### Task brief:
What lines in the material hold the string "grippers"? Return every one of them.

### Supplied data:
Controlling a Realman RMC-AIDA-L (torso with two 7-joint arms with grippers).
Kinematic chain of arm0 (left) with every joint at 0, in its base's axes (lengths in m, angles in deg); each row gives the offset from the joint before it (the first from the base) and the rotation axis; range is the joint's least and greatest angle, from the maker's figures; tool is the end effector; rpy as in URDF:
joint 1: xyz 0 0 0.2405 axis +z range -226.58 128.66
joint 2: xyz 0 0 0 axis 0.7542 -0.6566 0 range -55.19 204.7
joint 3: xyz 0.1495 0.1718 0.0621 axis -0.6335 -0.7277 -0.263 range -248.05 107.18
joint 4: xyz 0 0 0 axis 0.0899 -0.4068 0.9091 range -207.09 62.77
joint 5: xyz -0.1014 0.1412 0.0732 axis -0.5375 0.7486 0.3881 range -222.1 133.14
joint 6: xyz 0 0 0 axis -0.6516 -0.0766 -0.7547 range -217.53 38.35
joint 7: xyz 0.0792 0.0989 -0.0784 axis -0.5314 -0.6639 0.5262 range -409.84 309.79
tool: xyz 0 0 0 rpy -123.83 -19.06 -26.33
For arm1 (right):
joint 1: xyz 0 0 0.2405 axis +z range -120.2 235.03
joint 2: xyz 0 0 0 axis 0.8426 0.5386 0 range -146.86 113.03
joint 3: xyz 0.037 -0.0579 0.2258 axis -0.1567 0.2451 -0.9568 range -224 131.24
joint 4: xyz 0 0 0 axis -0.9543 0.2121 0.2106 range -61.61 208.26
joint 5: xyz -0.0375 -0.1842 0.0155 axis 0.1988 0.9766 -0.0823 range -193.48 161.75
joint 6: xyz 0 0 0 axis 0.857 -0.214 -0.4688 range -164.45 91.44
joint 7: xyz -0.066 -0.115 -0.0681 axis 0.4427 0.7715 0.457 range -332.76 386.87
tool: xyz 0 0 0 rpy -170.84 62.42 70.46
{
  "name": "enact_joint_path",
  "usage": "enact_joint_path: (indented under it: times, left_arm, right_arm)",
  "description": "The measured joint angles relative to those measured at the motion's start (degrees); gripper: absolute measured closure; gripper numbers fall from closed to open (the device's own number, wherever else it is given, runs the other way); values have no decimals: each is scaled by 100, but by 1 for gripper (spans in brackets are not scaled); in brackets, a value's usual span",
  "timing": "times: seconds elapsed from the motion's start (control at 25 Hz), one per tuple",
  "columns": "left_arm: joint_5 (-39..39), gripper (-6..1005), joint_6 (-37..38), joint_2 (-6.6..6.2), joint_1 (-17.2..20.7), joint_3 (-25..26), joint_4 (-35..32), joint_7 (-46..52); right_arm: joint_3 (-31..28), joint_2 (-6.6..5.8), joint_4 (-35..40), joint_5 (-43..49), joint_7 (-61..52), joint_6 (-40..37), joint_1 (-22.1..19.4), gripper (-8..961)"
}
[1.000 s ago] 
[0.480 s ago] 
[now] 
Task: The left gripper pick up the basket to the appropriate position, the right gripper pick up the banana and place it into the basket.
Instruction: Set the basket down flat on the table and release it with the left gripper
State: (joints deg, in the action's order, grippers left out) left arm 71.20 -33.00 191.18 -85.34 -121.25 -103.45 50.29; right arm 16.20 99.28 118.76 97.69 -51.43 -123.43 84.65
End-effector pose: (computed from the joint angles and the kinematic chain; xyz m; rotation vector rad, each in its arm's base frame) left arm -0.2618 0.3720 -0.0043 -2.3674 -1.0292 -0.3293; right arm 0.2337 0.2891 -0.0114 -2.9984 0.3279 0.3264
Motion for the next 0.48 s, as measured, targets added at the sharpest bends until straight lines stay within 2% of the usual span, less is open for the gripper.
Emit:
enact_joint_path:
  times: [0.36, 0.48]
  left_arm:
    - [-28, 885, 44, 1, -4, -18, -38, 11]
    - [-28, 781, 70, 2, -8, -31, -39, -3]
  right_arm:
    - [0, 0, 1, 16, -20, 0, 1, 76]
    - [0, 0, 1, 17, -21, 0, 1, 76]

### Solution below:
Controlling a Realman RMC-AIDA-L (torso with two 7-joint arms with grippers).
State: (joints deg, in the action's order, grippers left out) left arm 71.20 -33.00 191.18 -85.34 -121.25 -103.45 50.29; right arm 16.20 99.28 118.76 97.69 -51.43 -123.43 84.65

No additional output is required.